I read aloud: "’No indictment of religion.’ Those are your exact words."
He snaps ruefully. "Damn."
"But you also summarized the philosophy behind the film with the words ‘Faith good, religion not good.’"
"’Not so good,’ I think I said," he amends quickly. Duly noted, I smile.
"I believe faith is important," he continues. "When you believe in something… that’s something that’s inside you, something nobody can take away from you. But that’s not the same thing as religion. In church, you know, the emphasis is all on ceremony, not what’s inside. I don’t see what’s important about standing, kneeling, bowing, lighting a candle, whatever. You know, just because we all say the same thing at the same time, that doesn’t mean anything — all that means is we all learned the same book. I can’t really get my head around the whole corporate worship process. You know what my idea of church would be, would be to get ten, fifteen people together in a room, and then all just sit there in abject silence."
He eyes me quizzically, perhaps wondering if he’s given me what I wanted. Smiles apologetically. "I’m just really tired right now. I’ve kind of spent the last few years working through all this." I am thinking: That’s Kevin Smith’s beef with religion? An anti-ceremony hang-up?
Then it’s time for the chimp story. Smith summons his flagging strength and regales the audience with one more wacky behind-the-scenes tale, the story of the time he shot a scene with a chimpanzee just to see if he had the clout to get the animal. With his listeners hanging on every word, Smith vividly describes the contrast between his own amazement at the arrival of an actual live chimpanzee and the jaded boredom of the handlers. The audience roars with laughter at the growing apprehension of co-star Jason Mewes ("Jay"), who is dismayed by the handlers’ warning that adolescent three-year-old chimps can be rebellious and violent ("How old is this chimp?" — "Two and a half").
Jason won’t shoot the scene. The audience eats it up. Jason trembles as they each take one of the chimp’s hands and proceed to walk down the road, away from the camera. Smith can actually feel Jason’s trembling through the quivering monkey hand in his own hand. The audience feels it too. Jason breaks to the side, runs out of the scene, off the road, out into the middle of nowhere. The image is as vivid as if the film were rolling in a projector behind us.
At last it’s all over, and Kevin Smith stands to leave, the audience rising with him. There’s a press of flesh at the door, with autograph seekers and last-minute questioners crowding on all sides. A side door stands unused. I take it. It’s time to get back to Jersey, before the roaches and muggers come out.

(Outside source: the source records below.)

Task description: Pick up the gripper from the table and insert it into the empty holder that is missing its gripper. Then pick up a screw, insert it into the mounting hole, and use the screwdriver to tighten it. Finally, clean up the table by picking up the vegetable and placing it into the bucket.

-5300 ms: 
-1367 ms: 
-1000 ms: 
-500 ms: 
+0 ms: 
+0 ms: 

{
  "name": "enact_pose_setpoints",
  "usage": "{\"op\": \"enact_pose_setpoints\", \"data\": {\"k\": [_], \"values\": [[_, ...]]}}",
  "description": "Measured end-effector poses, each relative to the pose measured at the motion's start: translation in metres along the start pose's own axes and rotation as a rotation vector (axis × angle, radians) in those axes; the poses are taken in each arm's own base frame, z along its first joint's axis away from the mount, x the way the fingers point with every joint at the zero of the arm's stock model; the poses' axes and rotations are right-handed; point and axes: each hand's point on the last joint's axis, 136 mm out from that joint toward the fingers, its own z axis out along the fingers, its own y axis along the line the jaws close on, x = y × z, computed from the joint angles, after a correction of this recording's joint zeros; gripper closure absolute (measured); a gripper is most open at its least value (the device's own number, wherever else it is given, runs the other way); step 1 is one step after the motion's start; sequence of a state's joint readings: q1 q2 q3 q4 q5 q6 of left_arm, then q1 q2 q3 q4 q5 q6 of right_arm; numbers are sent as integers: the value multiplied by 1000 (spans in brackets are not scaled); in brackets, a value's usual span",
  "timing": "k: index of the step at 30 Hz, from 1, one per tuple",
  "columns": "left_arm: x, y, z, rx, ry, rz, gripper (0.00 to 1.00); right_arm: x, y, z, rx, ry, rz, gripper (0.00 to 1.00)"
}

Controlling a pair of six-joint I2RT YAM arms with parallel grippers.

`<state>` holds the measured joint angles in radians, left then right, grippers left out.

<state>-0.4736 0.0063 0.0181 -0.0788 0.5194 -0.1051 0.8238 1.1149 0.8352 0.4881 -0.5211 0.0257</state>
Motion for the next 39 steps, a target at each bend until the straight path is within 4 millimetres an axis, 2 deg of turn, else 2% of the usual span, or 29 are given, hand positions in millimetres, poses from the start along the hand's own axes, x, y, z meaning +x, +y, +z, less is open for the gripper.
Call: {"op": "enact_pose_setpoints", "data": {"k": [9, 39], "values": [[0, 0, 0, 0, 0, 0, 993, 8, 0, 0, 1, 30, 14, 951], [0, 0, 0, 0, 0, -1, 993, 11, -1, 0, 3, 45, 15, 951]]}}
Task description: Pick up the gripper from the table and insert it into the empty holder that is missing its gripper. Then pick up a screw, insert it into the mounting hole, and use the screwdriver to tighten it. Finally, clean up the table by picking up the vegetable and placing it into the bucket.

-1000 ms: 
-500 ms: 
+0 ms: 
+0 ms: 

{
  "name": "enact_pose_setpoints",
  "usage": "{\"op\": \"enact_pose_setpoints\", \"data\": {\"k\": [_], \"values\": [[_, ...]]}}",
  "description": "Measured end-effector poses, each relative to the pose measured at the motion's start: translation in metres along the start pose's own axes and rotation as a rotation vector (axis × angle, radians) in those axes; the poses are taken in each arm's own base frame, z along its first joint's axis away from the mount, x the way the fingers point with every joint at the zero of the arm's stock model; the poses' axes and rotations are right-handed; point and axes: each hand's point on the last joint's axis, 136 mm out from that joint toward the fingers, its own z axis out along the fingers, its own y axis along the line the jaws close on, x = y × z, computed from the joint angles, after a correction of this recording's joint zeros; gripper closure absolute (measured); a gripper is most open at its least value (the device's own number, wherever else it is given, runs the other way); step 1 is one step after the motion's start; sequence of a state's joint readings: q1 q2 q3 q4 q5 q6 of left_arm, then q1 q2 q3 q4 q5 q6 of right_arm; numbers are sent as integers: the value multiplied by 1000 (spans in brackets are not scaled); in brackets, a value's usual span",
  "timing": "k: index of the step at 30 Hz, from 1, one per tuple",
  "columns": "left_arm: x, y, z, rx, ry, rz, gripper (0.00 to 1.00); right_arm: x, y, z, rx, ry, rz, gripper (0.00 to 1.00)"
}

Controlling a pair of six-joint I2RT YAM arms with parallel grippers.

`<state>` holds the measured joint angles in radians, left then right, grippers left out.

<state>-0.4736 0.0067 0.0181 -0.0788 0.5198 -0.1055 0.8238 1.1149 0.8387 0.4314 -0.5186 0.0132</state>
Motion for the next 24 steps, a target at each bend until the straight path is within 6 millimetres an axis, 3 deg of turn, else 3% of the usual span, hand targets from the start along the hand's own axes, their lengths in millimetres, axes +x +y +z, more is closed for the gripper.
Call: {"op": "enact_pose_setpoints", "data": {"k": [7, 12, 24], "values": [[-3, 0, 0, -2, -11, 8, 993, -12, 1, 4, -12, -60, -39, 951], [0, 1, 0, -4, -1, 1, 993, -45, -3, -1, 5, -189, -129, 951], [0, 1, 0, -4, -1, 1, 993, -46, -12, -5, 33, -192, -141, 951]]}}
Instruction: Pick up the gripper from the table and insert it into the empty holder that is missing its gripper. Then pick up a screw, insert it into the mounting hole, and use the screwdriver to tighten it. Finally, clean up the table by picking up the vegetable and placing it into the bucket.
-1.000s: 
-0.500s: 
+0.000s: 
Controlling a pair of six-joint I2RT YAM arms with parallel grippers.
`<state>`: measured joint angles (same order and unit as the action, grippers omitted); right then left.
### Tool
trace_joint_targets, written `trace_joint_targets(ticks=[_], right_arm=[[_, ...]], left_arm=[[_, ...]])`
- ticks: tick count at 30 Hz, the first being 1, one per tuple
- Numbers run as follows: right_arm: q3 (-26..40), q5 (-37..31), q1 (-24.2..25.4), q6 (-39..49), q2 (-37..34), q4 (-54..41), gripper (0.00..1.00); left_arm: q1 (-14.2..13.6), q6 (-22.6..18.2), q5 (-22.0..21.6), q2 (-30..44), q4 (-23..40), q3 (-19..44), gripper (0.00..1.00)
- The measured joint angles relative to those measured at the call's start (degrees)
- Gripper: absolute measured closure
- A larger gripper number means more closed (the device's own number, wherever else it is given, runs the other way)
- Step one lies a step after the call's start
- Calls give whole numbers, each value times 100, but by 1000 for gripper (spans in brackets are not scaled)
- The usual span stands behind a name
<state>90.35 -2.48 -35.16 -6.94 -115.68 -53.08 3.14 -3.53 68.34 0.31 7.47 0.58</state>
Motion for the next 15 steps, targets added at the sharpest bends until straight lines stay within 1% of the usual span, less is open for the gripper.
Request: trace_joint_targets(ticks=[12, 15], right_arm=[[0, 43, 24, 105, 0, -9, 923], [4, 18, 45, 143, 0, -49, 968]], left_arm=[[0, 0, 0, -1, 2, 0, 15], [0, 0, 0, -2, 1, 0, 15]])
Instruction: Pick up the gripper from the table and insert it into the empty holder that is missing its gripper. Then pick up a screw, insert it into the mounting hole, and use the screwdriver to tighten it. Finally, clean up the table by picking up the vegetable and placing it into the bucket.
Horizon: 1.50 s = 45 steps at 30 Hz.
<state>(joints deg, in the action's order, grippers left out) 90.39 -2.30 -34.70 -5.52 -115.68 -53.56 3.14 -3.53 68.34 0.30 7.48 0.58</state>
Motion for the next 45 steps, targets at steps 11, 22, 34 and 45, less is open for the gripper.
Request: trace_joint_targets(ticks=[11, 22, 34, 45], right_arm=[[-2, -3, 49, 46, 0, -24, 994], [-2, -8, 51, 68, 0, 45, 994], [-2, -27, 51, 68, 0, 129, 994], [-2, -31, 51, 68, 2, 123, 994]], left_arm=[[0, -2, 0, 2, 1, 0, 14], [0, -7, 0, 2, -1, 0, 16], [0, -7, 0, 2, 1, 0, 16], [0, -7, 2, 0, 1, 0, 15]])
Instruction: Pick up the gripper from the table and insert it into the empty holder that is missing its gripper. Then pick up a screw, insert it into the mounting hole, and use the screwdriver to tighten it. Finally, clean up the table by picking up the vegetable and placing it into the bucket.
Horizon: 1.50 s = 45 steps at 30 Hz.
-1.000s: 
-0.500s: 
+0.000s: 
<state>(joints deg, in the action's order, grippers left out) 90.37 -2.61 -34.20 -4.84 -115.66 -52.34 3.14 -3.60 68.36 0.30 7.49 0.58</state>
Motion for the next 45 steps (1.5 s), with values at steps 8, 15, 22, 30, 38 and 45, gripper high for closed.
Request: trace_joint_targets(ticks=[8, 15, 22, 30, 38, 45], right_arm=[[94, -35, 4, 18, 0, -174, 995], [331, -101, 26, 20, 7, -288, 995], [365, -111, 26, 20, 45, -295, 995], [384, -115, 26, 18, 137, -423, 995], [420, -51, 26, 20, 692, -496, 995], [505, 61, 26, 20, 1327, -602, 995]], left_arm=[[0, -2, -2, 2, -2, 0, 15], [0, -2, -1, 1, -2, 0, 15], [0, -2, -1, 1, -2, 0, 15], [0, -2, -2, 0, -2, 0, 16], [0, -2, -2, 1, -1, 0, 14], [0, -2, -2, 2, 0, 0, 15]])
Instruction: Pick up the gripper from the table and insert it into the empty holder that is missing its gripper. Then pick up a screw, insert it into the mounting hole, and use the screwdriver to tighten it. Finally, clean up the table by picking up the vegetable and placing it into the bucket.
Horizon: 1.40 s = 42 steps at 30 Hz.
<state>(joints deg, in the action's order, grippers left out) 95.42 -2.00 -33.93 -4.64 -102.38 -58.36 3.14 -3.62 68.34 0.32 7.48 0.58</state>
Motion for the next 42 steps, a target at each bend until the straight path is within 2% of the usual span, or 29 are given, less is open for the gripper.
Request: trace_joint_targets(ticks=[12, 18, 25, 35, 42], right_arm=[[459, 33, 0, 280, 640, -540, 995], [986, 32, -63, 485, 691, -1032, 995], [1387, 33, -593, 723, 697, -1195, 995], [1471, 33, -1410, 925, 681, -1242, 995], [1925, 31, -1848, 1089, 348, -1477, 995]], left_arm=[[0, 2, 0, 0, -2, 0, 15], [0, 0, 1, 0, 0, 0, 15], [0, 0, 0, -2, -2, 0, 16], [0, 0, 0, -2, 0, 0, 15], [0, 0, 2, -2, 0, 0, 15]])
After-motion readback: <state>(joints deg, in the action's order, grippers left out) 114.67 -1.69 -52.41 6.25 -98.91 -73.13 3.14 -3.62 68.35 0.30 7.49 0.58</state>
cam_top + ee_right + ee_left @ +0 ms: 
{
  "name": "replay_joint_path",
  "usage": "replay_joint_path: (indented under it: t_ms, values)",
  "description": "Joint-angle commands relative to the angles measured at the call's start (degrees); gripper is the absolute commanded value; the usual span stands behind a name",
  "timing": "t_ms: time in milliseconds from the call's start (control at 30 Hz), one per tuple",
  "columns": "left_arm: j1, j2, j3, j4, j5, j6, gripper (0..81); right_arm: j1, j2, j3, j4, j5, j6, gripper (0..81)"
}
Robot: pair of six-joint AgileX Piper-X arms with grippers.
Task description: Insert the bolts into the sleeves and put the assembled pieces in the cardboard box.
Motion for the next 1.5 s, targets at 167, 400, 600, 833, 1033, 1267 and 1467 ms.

Like the creators of Dogma, I feel the need to begin with a disclaimer of my own. This review is an exercise in film criticism and commentary informed by Christian faith. It is neither an anti-Dogma activist polemic nor a pro-Dogma apologetical treatise. I come not to praise Kevin Smith, nor to bury him, but to critique his work.
From a religious point of view, Kevin Smith’s Dogma comes a lot closer to making sense if you just accept one premise: The angels in it — fallen and otherwise — are all really bad at theology.